Translation | Comprehension Questions
Text B     Chinese Painting
        China can boast of a succession of great painters for the past twelve centuries, with some worthy of note who lived and worked much earlier. As Chinese writing is, in its earlier form, merely a kind of pictorial representation of ideas, writing and painting developed together, and the distinguished penman is usually also a painter of note. By the end of the third century BC painting was a developed art, as distinct from writing, and since that time several schools have flourished and given place to later developments.

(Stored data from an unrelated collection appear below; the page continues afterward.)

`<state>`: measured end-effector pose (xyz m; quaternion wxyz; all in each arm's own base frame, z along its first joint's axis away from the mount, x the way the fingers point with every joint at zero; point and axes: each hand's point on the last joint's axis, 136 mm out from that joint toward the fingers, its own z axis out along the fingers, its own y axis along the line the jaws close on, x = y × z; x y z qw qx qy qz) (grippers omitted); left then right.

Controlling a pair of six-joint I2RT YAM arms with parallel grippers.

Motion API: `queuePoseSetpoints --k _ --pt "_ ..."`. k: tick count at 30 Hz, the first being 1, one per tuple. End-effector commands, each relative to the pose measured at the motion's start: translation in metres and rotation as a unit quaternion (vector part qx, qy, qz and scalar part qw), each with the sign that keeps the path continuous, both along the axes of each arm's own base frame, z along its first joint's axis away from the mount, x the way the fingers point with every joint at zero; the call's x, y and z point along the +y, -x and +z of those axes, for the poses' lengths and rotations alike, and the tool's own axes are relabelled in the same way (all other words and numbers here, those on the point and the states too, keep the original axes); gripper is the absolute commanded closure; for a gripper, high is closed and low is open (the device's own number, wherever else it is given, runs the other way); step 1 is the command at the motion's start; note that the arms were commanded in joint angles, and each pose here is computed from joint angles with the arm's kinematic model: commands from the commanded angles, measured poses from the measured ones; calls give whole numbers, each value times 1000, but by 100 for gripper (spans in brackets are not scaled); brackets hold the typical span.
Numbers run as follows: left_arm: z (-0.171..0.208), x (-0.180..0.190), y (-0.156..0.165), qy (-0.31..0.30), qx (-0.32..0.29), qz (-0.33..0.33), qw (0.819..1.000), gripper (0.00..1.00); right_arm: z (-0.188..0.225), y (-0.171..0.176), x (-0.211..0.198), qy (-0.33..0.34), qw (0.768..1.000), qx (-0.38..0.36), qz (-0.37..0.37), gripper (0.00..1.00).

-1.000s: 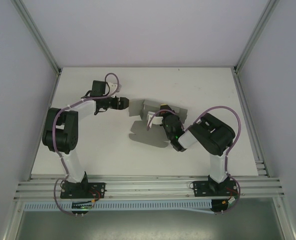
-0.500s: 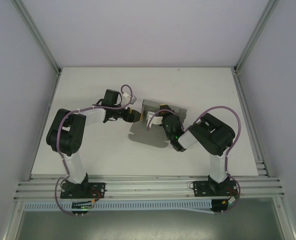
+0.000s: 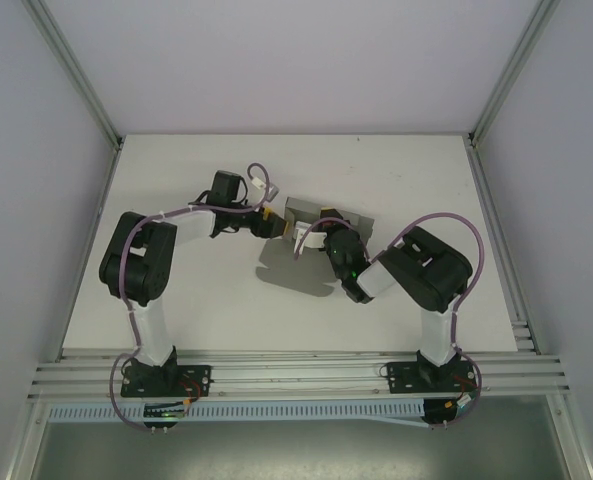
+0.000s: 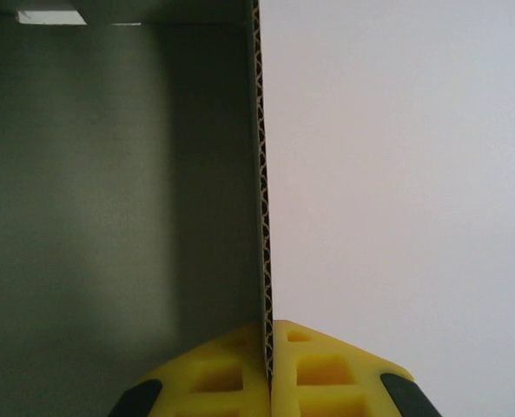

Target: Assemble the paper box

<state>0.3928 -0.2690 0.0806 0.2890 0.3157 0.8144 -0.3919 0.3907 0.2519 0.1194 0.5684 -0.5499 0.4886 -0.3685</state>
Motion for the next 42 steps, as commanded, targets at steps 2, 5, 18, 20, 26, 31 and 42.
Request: queuePoseSetpoints --k 2,5,18,20,26,31,42 --pt "-3 -10 -5 -11 -25 -19 999 35 19 7 16 -34 999 -16 33 100" --pt "-13 -6 -12 -36 -21 1 999 37 15 8 20 -32 999 -12 36 100" --pt "-40 5 -12 -129 -66 69 987 55 -9 37 19 -2 1000 8 13 100" --pt "-37 4 -14 -127 -76 76 986 56 -10 40 21 -4 1000 10 16 100" --pt "-23 -10 -26 -129 -134 86 979 64 -17 41 30 -9 1000 18 21 100" --pt "-17 -18 -38 -119 -140 103 977 70 -16 40 31 -40 998 35 26 100" --pt "-8 -22 -51 -108 -152 141 972 95 -17 34 18 -84 983 159 25 100"
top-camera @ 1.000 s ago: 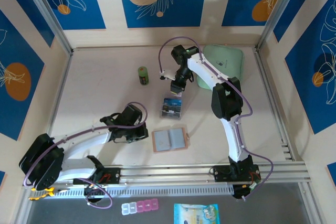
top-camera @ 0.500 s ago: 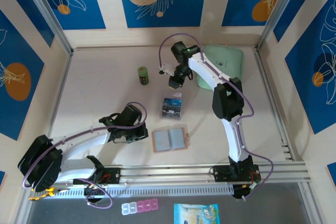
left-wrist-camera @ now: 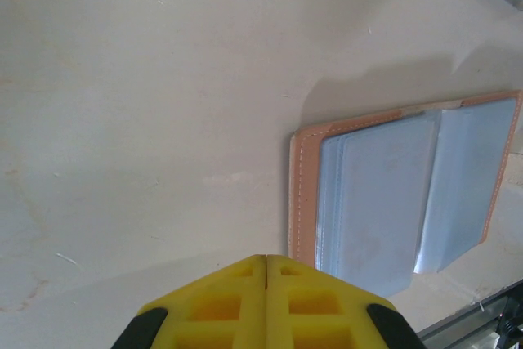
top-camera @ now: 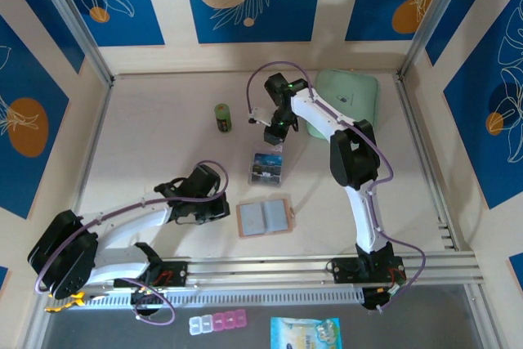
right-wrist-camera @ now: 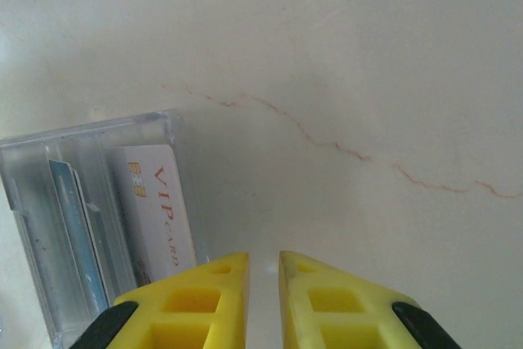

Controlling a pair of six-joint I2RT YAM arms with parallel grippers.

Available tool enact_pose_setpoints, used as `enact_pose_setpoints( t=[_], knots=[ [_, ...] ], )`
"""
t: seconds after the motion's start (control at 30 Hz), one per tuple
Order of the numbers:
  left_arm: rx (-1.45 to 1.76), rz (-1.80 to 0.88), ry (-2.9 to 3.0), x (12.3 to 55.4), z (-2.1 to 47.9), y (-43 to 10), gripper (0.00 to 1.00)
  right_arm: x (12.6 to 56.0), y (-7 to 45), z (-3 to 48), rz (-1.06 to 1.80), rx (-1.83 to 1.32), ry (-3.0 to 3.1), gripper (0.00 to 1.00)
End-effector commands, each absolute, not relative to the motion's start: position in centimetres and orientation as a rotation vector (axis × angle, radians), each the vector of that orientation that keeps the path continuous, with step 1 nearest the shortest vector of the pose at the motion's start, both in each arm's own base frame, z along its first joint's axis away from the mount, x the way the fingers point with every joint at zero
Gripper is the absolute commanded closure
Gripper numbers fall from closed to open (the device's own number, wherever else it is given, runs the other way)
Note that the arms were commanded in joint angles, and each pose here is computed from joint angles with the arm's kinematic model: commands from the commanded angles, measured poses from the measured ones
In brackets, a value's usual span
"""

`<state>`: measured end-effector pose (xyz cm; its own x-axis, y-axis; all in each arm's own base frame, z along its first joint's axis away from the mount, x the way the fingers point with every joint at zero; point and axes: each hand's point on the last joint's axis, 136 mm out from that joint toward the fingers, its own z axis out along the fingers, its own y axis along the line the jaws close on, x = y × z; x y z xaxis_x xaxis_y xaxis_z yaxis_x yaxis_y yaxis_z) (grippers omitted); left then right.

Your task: Take the credit cards out of the card holder

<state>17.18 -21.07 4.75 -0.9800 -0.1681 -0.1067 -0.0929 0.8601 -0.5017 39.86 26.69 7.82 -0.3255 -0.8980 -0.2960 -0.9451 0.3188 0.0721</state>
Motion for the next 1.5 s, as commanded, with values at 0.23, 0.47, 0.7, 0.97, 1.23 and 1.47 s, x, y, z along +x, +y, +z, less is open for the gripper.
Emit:
enact_pose_setpoints(
  t=[0.23,0.47,0.7,0.97,1.23,1.47],
  knots=[
    [-0.213,-0.814,2.876,17.1,5.1,-21.1,0.95,40.3,27.0,11.8,0.262,-1.600,2.328,0.80],
    [-0.199,-0.842,2.872,17.4,4.9,-21.8,0.95,39.5,27.5,14.3,0.276,-1.363,2.367,0.80],
    [-0.199,-0.889,2.849,17.7,5.0,-22.4,0.95,35.4,28.5,15.6,0.399,-1.063,2.452,0.81],
    [-0.197,-0.921,2.855,17.1,4.2,-23.3,0.96,27.9,30.9,15.6,0.477,-0.958,2.486,0.82],
    [-0.168,-0.905,2.891,16.1,3.0,-24.5,0.96,22.6,31.1,14.4,0.581,-0.798,2.584,0.84],
    [-0.146,-0.890,2.922,15.6,2.0,-25.2,0.96,20.4,29.2,12.8,0.593,-0.639,2.707,0.85]
  ],
)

      It is unnecessary to go into a history of the art, which followed about the same periods of advancement and decline as porcelain making. Developed without any outside influence, Chinese painting is entirely different from European, and foreigners, until they adapt themselves to the Chinese point of view, find in it much to be desired. Chinese painting is an art of lines, rather than of colors and one in which imagination and poetry are more important than technical details. Landscapes, the symbolic figures of Buddhism and Taoism and famous figures of Chinese history make up the principal subjects of the pictures. The painter always strives for harmony of composition and subtlety of conception. If a beautiful female character is to be portrayed, she must be surrounded by graceful animals, billowy clouds or swaying reeds, If it is a stern warrior who makes up the principal figure in the picture, the artist will probably paint massive mountain peaks in the background. The first thing the foreigner notices in Chinese paintings is the lack of perspective. The Chinese reply to this criticism is that it is unreal and therefore inartistic to represent space and distance on a flat surface where it cannot exist.